Assigned task
An exact transcription of all the data is the expected reply.

Exercise data
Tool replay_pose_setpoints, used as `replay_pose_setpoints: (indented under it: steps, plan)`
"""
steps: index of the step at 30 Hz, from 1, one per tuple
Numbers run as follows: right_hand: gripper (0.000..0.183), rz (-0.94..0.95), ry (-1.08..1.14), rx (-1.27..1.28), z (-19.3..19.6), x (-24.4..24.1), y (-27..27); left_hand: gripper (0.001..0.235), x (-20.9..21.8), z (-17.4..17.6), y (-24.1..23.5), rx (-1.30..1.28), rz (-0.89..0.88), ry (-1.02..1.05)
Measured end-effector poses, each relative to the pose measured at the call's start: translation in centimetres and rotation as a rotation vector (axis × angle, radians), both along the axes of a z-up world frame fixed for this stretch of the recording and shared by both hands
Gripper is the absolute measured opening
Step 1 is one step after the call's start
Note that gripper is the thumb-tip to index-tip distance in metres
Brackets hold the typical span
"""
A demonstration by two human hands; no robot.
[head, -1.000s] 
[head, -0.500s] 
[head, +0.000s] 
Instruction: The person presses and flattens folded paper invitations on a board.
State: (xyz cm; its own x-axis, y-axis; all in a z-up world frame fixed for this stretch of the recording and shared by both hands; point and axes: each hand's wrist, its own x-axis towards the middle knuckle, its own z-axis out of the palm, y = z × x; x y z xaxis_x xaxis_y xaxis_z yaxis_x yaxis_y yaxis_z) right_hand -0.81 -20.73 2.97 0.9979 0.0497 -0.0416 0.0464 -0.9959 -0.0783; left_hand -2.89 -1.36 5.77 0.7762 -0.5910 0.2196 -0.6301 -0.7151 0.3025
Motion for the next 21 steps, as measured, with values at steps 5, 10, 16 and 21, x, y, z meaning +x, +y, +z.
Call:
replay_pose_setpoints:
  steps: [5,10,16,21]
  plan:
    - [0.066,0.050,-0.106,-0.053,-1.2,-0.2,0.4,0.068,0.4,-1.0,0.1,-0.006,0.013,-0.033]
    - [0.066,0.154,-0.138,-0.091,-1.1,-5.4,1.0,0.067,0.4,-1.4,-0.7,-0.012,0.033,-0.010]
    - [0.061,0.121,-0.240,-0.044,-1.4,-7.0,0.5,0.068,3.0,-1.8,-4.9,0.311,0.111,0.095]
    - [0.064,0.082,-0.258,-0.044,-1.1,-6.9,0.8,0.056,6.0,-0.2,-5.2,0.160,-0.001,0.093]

The completed task
Tool replay_pose_setpoints, used as `replay_pose_setpoints: (indented under it: steps, plan)`
"""
steps: index of the step at 30 Hz, from 1, one per tuple
Numbers run as follows: right_hand: gripper (0.000..0.183), rz (-0.94..0.95), ry (-1.08..1.14), rx (-1.27..1.28), z (-19.3..19.6), x (-24.4..24.1), y (-27..27); left_hand: gripper (0.001..0.235), x (-20.9..21.8), z (-17.4..17.6), y (-24.1..23.5), rx (-1.30..1.28), rz (-0.89..0.88), ry (-1.02..1.05)
Measured end-effector poses, each relative to the pose measured at the call's start: translation in centimetres and rotation as a rotation vector (axis × angle, radians), both along the axes of a z-up world frame fixed for this stretch of the recording and shared by both hands
Gripper is the absolute measured opening
Step 1 is one step after the call's start
Note that gripper is the thumb-tip to index-tip distance in metres
Brackets hold the typical span
"""
A demonstration by two human hands; no robot.
[head, -1.000s] 
[head, -0.500s] 
[head, +0.000s] 
Instruction: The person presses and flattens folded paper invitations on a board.
State: (xyz cm; its own x-axis, y-axis; all in a z-up world frame fixed for this stretch of the recording and shared by both hands; point and axes: each hand's wrist, its own x-axis towards the middle knuckle, its own z-axis out of the palm, y = z × x; x y z xaxis_x xaxis_y xaxis_z yaxis_x yaxis_y yaxis_z) right_hand -0.81 -20.73 2.97 0.9979 0.0497 -0.0416 0.0464 -0.9959 -0.0783; left_hand -2.89 -1.36 5.77 0.7762 -0.5910 0.2196 -0.6301 -0.7151 0.3025
Motion for the next 21 steps, as measured, with values at steps 5, 10, 16 and 21, x, y, z meaning +x, +y, +z.
Call:
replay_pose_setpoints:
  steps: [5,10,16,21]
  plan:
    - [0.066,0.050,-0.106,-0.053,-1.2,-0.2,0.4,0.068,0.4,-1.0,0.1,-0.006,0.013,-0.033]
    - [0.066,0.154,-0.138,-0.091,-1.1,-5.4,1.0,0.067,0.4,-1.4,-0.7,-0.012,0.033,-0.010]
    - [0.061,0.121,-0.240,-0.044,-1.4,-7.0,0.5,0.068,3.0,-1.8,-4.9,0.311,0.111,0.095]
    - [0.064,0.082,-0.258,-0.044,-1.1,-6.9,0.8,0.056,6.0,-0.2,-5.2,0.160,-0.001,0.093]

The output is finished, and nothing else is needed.